The placement of save points is a core element of game design. Many gamers, myself included, despise having to re-do long sections of a game, but if there are too many save points, dying has too little consequence and you're tempted to play recklessly. Developers need to consider the second-by-second difficulty of the material and the experience they want their players to have.
They might opt for high difficulty with short levels (think Super Meat Boy), or they might opt for a steady difficulty with regularly spaced checkpoints (think Halo), or they might make a game with almost no consequence for death at all to appeal to children (think LEGO), but at the end of the day, they set the bar, and we players have to jump over it.
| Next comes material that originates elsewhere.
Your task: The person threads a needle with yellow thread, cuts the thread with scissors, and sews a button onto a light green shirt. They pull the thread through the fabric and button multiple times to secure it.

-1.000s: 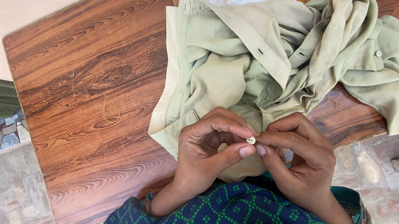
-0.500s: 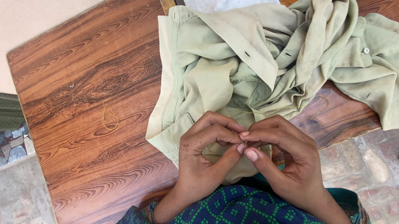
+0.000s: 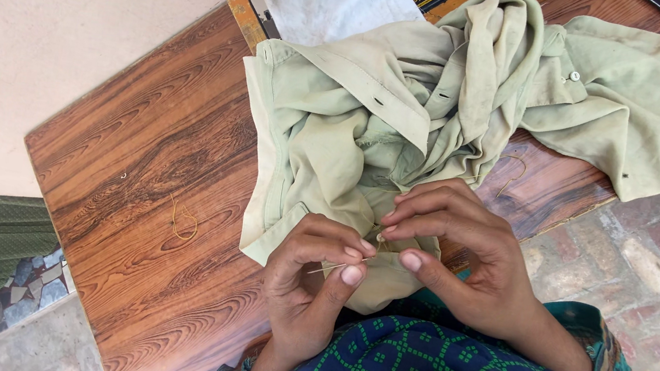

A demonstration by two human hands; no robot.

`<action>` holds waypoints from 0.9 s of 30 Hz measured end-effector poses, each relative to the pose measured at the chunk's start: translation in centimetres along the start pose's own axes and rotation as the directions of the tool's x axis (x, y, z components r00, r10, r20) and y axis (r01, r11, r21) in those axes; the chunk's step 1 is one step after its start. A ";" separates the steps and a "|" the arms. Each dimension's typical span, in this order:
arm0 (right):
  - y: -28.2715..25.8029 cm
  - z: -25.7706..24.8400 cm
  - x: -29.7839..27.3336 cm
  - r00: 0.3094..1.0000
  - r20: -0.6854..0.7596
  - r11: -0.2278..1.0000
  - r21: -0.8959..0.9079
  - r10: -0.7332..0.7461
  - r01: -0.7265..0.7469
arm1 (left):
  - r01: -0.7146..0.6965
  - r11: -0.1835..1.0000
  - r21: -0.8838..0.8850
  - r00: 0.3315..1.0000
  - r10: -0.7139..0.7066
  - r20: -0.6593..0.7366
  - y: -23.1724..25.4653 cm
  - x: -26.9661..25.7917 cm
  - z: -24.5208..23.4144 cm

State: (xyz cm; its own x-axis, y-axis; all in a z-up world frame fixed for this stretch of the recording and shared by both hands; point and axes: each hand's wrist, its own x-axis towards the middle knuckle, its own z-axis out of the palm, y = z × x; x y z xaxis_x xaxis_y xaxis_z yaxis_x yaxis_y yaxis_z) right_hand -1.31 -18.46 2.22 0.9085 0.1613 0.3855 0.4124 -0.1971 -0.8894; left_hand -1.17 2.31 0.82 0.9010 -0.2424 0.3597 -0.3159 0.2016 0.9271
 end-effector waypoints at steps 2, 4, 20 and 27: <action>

For example, we can't beat the first half of a Super Meat Boy level, save it, and then keep trying the second half until we get it. We have to beat the whole level in one take, because that's where the bar is set. If Super Meat Boy had a quicksave feature, the same exact accomplishment—beating a certain level—would mean different things for different people. For some people, it would mean they took the time to learn the level. For others, it would just mean they restarted every two seconds until they managed to do each maneuver correctly a single time.
In other words, the entire structure of the video game experience crumbles once you have the option to save wherever you want—and this is just as true for action games as it is for a platformer like Super Meat Boy. Are you facing a tricky combination of five enemies? The developers might want to you figure out exactly the right way to approach the situation—which enemy to focus on first, which places to hide while you reload—but there's really no need. You can kill one bad guy, save, kill another, save, and so on. You don't need solid tactics if you can load every time a twitch places the cursor in the wrong place.
It's especially bad during boss fights. There's really no need to improve—just shoot, save, shoot, save, and load when you take damage. The entire art of memorizing patterns and refining one's strategy is completely lost.
Quicksaving is horrible for flow as well. Whereas autosaving happens in the background and doesn’t disrupt the game, quicksaving punctuates the experience with frequent hunts for the save key.
It’s true that quicksaving doesn’t need to destroy the gaming experience—we could make up our own rules about when it’s okay to quicksave and stick to them. But given a quicksave option, most of us end up saving constantly, even if we realize we're sucking the fun out of the game. It’s human nature: We don't like to blame ourselves when we die—if we're having trouble, it's the game's fault, and saving more often just compensates for this supposed shortcoming.
And who's to say we're placing the save points too close together when the developers didn't bother to include save points at all? Some instruction manuals even encourage players to "save frequently."
To be fair, quicksaving has its place in some other genres. For example, in a strategy game, every decision you make might take a long time to play out—it might be a half-hour before you realize you failed and return to your last save state.
But in action games, where split-second reactions matter, quicksaving does nothing but encourage abuse and sloppy play. PC developers are absolutely right to abandon it.